Treat the line containing "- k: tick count" as the last one, and return every line exactly from the first line of the material below up to it.

- **AVAILABLE DATA**
"""

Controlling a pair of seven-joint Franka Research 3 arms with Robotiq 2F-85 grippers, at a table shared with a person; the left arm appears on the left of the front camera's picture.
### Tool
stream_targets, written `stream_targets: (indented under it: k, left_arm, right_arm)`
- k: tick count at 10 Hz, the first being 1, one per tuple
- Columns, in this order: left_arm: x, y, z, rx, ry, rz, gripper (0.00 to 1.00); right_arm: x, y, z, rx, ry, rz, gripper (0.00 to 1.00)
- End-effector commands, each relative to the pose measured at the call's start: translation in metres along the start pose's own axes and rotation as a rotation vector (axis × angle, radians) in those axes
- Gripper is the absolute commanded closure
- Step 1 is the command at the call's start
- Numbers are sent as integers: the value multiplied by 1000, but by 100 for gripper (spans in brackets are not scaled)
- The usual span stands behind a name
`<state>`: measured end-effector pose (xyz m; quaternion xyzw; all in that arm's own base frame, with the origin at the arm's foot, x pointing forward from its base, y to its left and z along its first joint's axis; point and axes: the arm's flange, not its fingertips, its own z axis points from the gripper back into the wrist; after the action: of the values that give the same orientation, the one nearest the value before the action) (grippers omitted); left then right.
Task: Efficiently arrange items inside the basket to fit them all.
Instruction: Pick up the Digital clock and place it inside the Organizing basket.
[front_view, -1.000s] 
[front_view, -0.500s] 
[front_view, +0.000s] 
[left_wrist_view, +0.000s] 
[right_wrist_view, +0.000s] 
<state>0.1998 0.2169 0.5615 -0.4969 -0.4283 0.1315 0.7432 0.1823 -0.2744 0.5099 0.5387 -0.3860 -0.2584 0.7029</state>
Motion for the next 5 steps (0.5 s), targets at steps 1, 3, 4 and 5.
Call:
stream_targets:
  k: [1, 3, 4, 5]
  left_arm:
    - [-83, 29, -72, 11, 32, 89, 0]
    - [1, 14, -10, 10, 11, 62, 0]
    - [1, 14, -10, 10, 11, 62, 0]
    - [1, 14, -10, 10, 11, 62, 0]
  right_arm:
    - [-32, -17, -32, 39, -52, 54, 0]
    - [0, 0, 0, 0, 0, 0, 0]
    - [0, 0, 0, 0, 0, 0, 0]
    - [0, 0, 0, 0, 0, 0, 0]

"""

- **EXERCISE ANSWER**
Controlling a pair of seven-joint Franka Research 3 arms with Robotiq 2F-85 grippers, at a table shared with a person; the left arm appears on the left of the front camera's picture.
### Tool
stream_targets, written `stream_targets: (indented under it: k, left_arm, right_arm)`
- k: tick count at 10 Hz, the first being 1, one per tuple

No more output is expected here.